* _Task brief_:
Extract each line of the material that follows exactly and omit its pictures.

* _Dataset section_:
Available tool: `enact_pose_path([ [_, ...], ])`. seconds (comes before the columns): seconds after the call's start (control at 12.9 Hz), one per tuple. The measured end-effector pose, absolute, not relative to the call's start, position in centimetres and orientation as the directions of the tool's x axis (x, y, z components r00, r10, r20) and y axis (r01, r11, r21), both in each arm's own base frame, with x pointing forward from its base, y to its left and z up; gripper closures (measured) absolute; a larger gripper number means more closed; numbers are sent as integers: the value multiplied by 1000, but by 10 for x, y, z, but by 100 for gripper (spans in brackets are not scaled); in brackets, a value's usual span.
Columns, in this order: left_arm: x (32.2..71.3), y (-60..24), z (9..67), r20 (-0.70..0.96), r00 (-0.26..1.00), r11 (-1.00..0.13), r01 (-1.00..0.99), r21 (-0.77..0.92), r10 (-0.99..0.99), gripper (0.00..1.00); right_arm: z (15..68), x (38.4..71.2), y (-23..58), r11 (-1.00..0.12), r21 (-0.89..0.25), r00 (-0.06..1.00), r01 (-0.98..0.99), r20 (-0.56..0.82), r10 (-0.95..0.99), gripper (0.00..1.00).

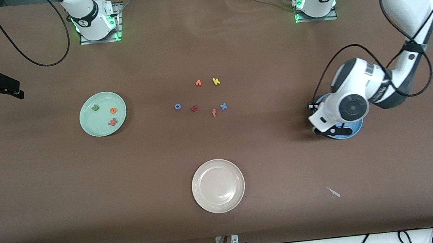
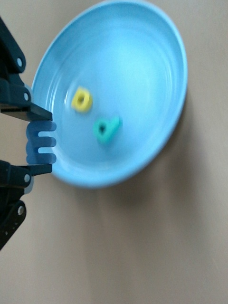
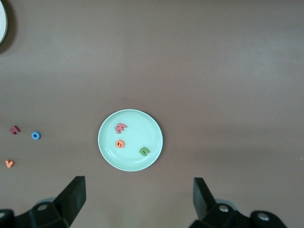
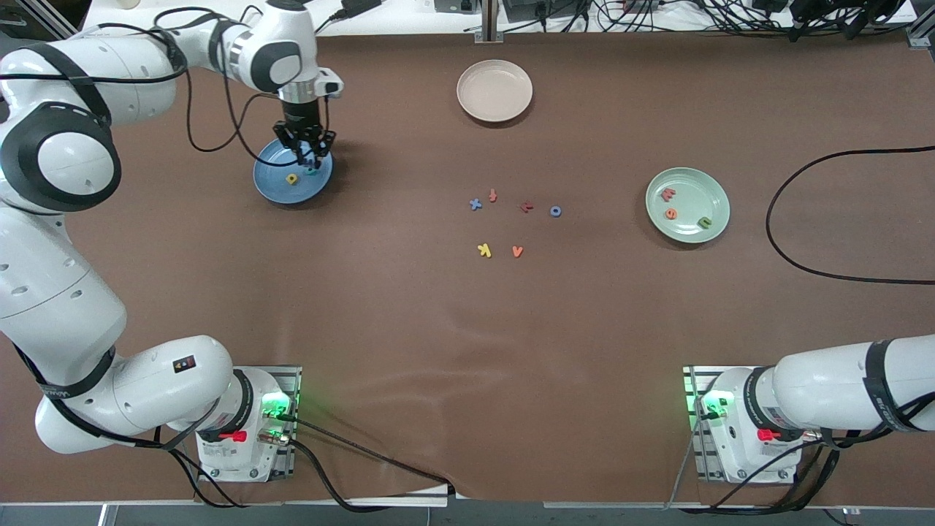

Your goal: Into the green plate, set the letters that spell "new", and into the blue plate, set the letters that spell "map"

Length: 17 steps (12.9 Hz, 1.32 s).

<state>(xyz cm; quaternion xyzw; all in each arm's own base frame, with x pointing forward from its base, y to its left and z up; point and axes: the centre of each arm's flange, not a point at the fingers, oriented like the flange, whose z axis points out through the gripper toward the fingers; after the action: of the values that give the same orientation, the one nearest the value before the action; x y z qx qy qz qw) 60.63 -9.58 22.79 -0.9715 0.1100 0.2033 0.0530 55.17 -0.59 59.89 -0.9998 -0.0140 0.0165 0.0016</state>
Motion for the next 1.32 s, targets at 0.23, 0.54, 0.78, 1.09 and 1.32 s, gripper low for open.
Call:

* _Task response_:
Available tool: `enact_pose_path([ [_, ...], ])`. seconds (comes before the columns): seconds after the call's start (control at 12.9 Hz), one per tuple. The measured end-effector pose, absolute, not relative to the call's start, position in centimetres and orientation as the directions of the tool's x axis (x, y, z components r00, r10, r20) and y axis (r01, r11, r21), both in each arm's own base frame, with x pointing forward from its base, y to its left and z up; gripper closures (measured) absolute; a larger gripper number means more closed; numbers are sent as integers: the value multiplied by 1000, but by 10 for x, y, z, but by 100 for gripper (spans in brackets are not scaled); in brackets, a value's usual span.
Columns, in this order: left_arm: x (32.2..71.3), y (-60..24), z (9..67), r20 (-0.70..0.96), r00 (-0.26..1.00), r11 (-1.00..0.13), r01 (-1.00..0.99), r21 (-0.77..0.92), r10 (-0.99..0.99), gripper (0.00..1.00); right_arm: z (15..68), x (38.4..71.2), y (-23..58), r11 (-1.00..0.12), r21 (-0.89..0.25), r00 (-0.06..1.00), r01 (-0.98..0.99), r20 (-0.56..0.82), r10 (-0.95..0.99), gripper (0.00..1.00).


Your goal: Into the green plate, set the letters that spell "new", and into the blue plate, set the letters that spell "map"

Length: 17 steps (12.9 Hz, 1.32 s).

<state>(xyz cm; quaternion xyzw; all in each arm's own base frame, with x pointing forward from its base, y to its left and z up; point and axes: the centre of each arm's flange, not a point at the fingers, oriented like the flange, whose z axis points out through the gripper toward the fingers; after the action: of the values that give the same orientation, the one nearest the value before the action; x y z qx qy qz qw) 60.63 -9.58 22.79 -0.9715 0.1100 0.2033 0.0530 55.17 -0.59 59.89 -0.9998 -0.0140 0.0165 0.0016</state>
Motion for the next 1.32 s, targets at 0.23, 0.54, 0.78, 1.09 and 1.32 s, gripper low for open.
Call:

Here is where the answer stops.